**Task description**
Below are the records. Retype exactly the lines between the lines holding "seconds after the" and "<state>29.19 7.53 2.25", inclusive.

**Dataset records**

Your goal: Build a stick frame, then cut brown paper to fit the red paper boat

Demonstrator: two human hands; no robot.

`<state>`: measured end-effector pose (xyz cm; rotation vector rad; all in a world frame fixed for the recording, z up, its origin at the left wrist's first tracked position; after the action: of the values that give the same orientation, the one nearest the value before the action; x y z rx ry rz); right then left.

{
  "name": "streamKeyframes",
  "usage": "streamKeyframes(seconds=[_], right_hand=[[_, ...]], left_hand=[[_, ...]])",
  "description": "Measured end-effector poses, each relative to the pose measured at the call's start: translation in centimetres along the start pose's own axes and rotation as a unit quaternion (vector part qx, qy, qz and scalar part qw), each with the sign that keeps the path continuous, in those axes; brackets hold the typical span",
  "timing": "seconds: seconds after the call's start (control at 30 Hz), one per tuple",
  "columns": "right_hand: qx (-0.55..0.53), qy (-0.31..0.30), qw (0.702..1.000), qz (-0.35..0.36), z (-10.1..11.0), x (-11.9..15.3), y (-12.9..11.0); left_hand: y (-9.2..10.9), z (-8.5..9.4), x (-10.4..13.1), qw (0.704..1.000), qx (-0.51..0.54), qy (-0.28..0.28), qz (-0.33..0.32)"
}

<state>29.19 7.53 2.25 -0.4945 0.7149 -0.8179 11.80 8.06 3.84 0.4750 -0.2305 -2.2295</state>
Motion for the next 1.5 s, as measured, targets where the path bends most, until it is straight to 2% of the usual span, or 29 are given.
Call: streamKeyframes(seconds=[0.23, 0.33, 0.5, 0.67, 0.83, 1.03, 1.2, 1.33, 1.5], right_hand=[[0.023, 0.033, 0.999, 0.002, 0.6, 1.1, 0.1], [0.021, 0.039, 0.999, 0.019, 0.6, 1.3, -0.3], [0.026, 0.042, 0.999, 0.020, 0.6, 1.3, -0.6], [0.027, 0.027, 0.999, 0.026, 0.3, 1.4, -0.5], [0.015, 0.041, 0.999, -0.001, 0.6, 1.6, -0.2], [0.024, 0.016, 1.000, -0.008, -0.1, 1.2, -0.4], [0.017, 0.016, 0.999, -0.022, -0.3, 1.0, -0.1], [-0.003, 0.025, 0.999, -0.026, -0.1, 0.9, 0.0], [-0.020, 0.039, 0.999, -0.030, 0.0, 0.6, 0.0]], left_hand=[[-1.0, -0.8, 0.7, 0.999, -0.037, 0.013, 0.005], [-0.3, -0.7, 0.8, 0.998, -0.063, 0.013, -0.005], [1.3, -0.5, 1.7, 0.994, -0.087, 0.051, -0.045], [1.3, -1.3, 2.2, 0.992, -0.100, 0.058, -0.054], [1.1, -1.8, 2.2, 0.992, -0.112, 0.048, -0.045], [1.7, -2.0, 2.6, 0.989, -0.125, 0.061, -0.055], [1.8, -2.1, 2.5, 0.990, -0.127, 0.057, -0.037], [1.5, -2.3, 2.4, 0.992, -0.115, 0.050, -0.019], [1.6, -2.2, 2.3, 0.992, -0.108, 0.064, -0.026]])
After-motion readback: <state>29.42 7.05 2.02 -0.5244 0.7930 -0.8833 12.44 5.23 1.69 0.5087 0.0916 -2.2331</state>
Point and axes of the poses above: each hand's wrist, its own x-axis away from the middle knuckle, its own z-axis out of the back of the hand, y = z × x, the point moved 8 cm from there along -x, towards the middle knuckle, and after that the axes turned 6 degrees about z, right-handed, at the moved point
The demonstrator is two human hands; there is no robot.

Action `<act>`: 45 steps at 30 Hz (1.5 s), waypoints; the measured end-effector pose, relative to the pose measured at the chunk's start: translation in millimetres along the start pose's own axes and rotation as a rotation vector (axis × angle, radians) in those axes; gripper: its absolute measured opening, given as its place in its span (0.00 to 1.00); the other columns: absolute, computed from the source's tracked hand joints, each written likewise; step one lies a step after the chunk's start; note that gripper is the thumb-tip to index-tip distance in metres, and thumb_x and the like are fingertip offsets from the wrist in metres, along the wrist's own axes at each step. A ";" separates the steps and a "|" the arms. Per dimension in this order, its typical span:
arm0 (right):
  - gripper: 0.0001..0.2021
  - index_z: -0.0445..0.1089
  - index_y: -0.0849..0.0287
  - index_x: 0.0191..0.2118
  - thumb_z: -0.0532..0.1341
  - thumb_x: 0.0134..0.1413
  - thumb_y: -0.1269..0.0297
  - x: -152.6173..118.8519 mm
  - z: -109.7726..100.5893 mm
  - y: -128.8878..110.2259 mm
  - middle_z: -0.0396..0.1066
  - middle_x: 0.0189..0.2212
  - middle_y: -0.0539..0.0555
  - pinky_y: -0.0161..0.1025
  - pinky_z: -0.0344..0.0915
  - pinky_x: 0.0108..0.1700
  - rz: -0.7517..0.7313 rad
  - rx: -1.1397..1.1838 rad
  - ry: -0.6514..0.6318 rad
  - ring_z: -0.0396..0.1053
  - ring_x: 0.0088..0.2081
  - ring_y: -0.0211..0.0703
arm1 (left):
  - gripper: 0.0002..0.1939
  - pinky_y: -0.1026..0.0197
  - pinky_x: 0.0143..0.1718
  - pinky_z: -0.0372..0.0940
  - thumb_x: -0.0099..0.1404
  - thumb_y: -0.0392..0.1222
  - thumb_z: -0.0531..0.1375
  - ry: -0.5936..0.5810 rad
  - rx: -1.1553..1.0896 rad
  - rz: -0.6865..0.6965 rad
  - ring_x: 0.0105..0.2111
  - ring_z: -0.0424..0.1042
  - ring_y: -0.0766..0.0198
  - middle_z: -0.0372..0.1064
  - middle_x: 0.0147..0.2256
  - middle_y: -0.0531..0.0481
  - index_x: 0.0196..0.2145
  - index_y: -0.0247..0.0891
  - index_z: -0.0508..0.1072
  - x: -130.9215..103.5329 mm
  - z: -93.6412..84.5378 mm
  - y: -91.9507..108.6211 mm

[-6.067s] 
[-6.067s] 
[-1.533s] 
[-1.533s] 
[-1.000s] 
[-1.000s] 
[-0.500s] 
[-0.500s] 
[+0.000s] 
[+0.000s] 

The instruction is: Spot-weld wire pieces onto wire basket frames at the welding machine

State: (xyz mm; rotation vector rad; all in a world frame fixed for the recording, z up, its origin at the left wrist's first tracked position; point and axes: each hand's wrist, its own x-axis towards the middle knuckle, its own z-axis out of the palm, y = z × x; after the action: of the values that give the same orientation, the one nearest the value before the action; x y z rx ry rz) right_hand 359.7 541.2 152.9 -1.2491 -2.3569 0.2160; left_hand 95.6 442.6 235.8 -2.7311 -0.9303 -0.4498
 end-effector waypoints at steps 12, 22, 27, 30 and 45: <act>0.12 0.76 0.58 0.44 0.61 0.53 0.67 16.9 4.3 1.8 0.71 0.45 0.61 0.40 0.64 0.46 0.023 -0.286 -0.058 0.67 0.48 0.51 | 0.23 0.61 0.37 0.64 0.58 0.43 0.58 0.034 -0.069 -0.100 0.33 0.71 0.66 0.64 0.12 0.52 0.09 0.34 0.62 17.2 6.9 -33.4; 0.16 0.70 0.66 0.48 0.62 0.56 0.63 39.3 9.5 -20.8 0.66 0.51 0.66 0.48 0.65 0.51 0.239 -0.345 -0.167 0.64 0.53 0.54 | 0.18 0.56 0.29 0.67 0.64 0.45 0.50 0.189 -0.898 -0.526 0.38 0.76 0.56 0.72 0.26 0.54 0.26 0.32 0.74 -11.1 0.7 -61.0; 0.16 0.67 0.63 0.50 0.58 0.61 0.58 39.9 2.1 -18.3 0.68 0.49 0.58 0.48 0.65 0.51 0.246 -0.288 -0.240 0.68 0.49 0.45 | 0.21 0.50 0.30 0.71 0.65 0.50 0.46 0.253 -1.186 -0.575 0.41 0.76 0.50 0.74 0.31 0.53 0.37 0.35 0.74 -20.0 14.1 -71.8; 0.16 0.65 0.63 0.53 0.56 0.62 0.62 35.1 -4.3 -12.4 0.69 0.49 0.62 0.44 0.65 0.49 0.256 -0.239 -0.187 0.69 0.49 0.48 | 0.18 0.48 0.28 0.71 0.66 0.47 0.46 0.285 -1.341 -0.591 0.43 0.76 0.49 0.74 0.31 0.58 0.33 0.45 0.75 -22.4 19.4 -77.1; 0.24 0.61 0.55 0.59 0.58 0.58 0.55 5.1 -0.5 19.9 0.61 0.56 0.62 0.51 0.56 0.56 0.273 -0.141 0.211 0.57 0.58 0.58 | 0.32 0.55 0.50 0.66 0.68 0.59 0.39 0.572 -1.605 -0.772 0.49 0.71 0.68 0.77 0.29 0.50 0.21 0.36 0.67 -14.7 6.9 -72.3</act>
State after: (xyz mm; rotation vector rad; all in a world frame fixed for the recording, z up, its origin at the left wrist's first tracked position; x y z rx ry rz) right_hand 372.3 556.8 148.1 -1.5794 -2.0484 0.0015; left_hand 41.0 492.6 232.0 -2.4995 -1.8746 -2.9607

**Answer to this task**
  "timing": "seconds: seconds after the call's start (control at 30 Hz), one per tuple",
  "columns": "right_hand: qx (-0.55..0.53), qy (-0.31..0.30), qw (0.702..1.000), qz (-0.35..0.36), z (-10.1..11.0), x (-11.9..15.3), y (-12.9..11.0); left_hand: y (-9.2..10.9), z (-8.5..9.4), x (-10.4..13.1), qw (0.704..1.000), qx (-0.51..0.54), qy (-0.28..0.28), qz (-0.33..0.32)"
}

<state>29.19 7.53 2.25 -0.4945 0.7149 -0.8179 11.80 8.06 3.84 0.4750 -0.2305 -2.2295</state>

This output is complete as it stands.